Air conditioning systems can be divided into three main types: manual air conditioning, semi-automatic air conditioning and fully automatic air conditioning. Ventilation valves for automatic air conditioning systems are controlled by stepper motors or DC motors, depending on the complexity of the system and customer requirements.

A typical venting valve motor configuration uses a DC motor with a built-in potentiometer to perform position detection; another control method uses a unipolar stepper motor. The solution with a stepper motor has one major drawback: five wires are required to connect the venting valve actuator to the electronic climate control unit. Obviously, in order to adjust the temperature quickly and accurately, it is necessary to increase the number of ventilation valves and motors, which will inevitably lead to a large and messy wiring harness on the vehicle. The use of the LIN bus-driven electromechanical control method is a viable solution, but the increase in cost makes this solution only suitable for particularly high-end cars.

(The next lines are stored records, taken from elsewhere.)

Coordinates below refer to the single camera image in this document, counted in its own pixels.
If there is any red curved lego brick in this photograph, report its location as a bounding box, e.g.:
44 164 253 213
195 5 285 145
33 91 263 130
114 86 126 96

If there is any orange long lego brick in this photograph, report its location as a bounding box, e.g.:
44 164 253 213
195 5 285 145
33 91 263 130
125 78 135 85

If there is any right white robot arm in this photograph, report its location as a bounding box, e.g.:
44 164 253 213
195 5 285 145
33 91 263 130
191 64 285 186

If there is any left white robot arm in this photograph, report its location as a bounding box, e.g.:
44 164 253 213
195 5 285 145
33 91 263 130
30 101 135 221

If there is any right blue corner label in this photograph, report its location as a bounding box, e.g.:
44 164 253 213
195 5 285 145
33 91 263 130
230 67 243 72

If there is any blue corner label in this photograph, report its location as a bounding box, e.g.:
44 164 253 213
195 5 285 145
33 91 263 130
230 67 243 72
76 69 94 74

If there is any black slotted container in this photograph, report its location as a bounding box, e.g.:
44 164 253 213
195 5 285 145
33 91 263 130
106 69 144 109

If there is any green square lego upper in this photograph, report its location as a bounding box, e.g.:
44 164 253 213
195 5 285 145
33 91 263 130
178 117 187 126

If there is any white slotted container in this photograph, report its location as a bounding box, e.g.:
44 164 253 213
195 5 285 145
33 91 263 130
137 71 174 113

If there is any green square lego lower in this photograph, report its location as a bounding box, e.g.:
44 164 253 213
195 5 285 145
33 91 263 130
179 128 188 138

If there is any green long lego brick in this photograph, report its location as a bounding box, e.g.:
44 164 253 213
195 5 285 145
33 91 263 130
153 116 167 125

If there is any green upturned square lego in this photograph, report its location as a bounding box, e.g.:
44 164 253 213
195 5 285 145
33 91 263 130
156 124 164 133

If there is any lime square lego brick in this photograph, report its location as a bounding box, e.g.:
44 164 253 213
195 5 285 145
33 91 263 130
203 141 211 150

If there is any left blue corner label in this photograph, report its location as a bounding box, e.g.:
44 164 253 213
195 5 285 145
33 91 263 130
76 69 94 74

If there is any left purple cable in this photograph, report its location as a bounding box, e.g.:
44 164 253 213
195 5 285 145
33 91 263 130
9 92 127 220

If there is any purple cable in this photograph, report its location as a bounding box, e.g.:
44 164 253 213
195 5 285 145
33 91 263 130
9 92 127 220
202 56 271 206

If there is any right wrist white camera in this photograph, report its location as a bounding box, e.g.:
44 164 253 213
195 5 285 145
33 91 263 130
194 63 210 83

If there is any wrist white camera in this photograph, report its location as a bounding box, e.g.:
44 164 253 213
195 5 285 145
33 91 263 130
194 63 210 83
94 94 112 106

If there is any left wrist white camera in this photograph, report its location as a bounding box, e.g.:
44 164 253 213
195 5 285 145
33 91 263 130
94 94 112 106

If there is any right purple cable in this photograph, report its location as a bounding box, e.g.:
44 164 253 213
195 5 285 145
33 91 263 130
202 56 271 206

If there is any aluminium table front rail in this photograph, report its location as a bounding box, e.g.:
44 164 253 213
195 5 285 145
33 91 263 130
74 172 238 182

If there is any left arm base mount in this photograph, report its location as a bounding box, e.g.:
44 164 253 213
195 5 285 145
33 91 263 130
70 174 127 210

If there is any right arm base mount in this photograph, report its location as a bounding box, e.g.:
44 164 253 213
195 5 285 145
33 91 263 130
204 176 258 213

The L99MD01 and L99MD02 are able to meet a wide range of customer needs. Both devices are positioned in the mid to premium automotive market, providing complete protection and design flexibility for ventilation valve positioning system developers. Both products are controlled by the SPI bus and incorporate complete diagnostic and protection functions to monitor all outputs.


Stepper motor driven by L99MD01

The L99MD01 is a 6-way half-brake drive that drives stepper motors and DC motors.
When used as a stepper motor driver, the built-in switching power supply module, combined with an external boost converter, can simultaneously drive four stepper motors or three stepper motors in sequence.

This chip saves two lines for each stepper motor that drives the venting valve, reducing the number of lines from five to three. In addition, the L99MD01 can also drive stepper motors with low-cost bipolar windings, saving one winding per phase, thus reducing the number of cables.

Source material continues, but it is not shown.